Das Phänomen Witz

Was gibt es da zu lachen?

Warum lachen wir über Witze, wie muss ein Witz sein, um zu funktionieren, gibt es geschlechtsspezifische und kulturelle Unterschiede im Witzgeschmack? Fragen, mit denen sich verschiedene wissenschaftliche Disziplinen seit langem beschäftigen.

Um das Phänomen Witz zu erklären, gibt es eine große Zahl theoretischer Ansätze aus den Bereichen Linguistik, Anthropologie, Soziologie und aus der Psychologie. Aus sprachwissenschaftlicher Sicht basiert zum Beispiel nahezu jede Pointe auf einer so genannten Skript-Opposition.

Der Witz lebt vom Widerspruch

Ein Skript ist sozusagen eine verfestigte kommunikative Einheit. Die Gesprächspartner kennen diese Einheit und denken bei der Entschlüsselung von Wörtern das entsprechende Skript gleich mit.

Im Witz funktioniert diese Einheit aber nur in Hinblick auf eine andere. Es wird auf eine zweite Denkebene umgeschaltet, eine Situation kippt plötzlich, erscheint in einem anderen Licht, und dieser "Kurzschluss" im Gehirn löst Lachen aus.

Mit der Skript-Opposition allein lässt sich ein gelungener Witz aber noch nicht erklären. Eine wichtige Rolle spielt auch direkte Redewiedergabe ebenso wie Mimik, Gestik, Intonation oder die Verwendung von anschaulichen Details, um Personen zu illustrieren.

Der Witz und die Psychoanalyse

Aus Sicht der Psychoanalyse liegt aber jedem Lachen das zugrunde, was Sigmund Freud als ersparten Hemmungsaufwand beschrieben hat. Das bedeutet, dass wir es mit Hilfe des Witzes schaffen, eine Hemmung, die wir uns durch unsere Sozialisation, durch Druck der Gesellschaft, aufgebaut haben, zu überwinden und dadurch einen Lustgewinn erzielen.

Besonders gut lassen sich Hemmungen in einer Gruppe überwinden. Witze schaffen ein Gefühl der Zusammengehörigkeit, und sie bestätigen gemeinsame Werthaltungen in einer Gruppe, die sich damit gleichzeitig auch gegen eine andere Gruppe abgrenzen will. Dieses Phänomen wird vor allem bei ethnischen Witzen deutlich, in denen es vielfach darum geht, die eigene Kultur über eine andere zu stellen.

Tabubrüche und Normverletzungen

Tabubrüche und Normverletzungen spielen im Witz fast immer eine Rolle. Mit seiner Hilfe kann man sich eben Dinge erlauben und Dinge ansprechen die im Alltag nicht so leicht an- und auszusprechen sind und das, ohne gravierende Folgen.

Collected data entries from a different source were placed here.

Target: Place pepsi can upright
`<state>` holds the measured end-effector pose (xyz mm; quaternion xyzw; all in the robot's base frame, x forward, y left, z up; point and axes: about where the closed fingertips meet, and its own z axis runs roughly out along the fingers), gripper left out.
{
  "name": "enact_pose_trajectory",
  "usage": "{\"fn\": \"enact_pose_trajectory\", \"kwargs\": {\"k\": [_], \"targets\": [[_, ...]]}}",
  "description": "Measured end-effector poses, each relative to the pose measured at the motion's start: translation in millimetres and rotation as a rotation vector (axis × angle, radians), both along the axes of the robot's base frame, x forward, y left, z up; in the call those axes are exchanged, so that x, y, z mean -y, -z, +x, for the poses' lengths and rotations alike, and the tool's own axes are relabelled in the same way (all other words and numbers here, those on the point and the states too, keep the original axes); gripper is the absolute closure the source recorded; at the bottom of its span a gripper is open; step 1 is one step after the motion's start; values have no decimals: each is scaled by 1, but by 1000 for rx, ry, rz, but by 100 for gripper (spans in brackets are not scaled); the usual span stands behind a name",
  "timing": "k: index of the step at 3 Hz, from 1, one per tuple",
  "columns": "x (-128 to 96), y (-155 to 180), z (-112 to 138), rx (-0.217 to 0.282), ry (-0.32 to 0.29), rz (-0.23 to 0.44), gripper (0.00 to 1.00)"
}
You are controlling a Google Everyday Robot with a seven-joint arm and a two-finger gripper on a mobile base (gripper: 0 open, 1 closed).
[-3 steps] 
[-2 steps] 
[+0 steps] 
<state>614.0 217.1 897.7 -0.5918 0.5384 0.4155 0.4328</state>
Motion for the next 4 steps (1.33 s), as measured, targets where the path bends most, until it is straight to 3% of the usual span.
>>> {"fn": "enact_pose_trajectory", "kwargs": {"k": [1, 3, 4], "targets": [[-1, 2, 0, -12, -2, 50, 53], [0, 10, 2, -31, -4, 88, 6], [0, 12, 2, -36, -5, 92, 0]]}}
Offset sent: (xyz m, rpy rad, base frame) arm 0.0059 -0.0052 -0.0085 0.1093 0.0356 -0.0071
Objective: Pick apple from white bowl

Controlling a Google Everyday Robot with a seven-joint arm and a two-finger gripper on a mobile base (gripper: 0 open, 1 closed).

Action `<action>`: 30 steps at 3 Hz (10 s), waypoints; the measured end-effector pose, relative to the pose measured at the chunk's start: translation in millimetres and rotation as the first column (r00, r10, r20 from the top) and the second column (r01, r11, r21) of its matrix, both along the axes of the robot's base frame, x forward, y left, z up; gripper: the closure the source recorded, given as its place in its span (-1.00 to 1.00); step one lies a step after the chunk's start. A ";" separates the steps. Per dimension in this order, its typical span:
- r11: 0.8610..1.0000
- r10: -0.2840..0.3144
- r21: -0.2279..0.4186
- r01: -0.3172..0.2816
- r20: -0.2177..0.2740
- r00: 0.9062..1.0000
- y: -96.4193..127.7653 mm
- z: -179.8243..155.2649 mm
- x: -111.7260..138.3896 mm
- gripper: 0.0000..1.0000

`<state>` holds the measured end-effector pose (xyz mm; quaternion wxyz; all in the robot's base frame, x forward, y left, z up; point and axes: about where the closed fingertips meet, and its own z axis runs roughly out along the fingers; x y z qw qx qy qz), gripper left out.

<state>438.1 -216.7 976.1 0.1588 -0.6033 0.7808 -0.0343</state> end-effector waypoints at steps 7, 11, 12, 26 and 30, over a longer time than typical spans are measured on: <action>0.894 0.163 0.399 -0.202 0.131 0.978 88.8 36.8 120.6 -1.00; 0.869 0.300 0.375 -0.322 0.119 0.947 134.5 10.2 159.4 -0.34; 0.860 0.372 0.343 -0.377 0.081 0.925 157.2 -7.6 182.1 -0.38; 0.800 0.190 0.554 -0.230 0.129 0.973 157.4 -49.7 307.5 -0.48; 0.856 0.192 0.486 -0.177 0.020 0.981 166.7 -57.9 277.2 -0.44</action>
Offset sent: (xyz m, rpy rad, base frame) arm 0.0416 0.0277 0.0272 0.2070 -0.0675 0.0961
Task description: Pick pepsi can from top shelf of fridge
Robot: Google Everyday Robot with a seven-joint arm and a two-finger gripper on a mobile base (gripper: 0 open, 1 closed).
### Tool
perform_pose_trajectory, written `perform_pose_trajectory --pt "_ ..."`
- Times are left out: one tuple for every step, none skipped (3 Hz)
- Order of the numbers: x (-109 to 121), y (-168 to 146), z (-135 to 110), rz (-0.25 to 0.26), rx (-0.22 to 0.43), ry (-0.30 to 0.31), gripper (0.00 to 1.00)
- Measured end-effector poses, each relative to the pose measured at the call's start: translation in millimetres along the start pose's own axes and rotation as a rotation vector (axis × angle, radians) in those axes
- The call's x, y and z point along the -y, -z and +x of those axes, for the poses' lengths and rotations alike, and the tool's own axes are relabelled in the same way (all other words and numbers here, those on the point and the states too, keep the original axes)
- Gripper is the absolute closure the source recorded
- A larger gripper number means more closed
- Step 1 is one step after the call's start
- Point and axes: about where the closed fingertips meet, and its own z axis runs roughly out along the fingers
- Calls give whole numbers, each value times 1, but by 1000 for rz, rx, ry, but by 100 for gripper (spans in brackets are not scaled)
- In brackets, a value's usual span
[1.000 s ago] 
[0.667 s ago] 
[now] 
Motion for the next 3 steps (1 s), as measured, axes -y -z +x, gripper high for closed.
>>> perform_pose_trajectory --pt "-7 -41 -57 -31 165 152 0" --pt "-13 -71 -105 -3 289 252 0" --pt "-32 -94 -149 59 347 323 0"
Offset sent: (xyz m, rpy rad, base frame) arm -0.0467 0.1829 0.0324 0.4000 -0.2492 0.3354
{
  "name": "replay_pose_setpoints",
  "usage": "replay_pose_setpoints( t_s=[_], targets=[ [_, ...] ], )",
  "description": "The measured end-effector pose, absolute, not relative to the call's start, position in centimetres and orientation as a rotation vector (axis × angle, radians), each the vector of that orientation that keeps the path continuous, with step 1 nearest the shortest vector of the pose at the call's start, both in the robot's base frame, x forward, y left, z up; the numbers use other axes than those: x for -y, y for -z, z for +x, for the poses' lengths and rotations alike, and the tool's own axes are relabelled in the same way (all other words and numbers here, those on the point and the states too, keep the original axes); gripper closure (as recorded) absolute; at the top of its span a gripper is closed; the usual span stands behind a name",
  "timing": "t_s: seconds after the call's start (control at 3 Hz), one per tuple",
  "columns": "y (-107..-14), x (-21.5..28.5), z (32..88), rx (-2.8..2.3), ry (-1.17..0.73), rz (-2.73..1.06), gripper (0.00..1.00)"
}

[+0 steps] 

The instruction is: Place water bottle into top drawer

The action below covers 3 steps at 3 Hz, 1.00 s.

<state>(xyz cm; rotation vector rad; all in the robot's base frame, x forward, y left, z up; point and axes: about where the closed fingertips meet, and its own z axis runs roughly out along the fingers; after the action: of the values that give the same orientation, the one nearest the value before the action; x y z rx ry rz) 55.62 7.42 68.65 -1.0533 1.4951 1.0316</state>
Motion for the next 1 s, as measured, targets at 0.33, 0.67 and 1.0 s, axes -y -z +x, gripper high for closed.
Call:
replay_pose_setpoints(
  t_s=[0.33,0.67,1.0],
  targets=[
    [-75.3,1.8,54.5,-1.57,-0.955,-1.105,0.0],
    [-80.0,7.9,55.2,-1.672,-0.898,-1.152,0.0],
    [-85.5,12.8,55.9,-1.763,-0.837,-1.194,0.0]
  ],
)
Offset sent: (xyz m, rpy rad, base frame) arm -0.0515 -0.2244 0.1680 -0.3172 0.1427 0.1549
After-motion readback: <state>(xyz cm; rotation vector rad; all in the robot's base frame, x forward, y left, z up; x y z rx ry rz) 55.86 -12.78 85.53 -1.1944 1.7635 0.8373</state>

Das zeigt sich zum Beispiel bei Sex-Witzen, aber auch bei Witzen über Krankheit und Tod.

Witz und Entlastung

Ein Phänomen ist, dass sehr oft kranke Menschen Witze über ihre Leiden machen. Sie tun das aber nicht, um irgendetwas zu verharmlosen, sondern um sich - zumindest für einen Moment - aus ihrer belastenden Situation zu befreien.

Diese Entlastungsfunktion hat auch der politische Witz, mit dessen Hilfe man sich gegen die Obrigkeit erheben und vorübergehend von Druck befreien kann.

Witz-Geschmäcker

In westlichen Gesellschaften sind national-kulturelle Unterschiede bei Witzvorlieben kaum nachweisbar. Worüber inhaltlich gelacht wird, ist wohl vorwiegend eine Frage des Geschmacks - auch was Männer und Frauen betrifft.

Auffällig ist aber, dass seit relativ kurzer Zeit - seit etwa zehn Jahren - Frauen Witze über Männer erzählen, in denen diese mit ihren sexuellen Eigenschaften ausgiebig aufs Korn genommen werden - insofern wohl auch ein Ausdruck von Emanzipation.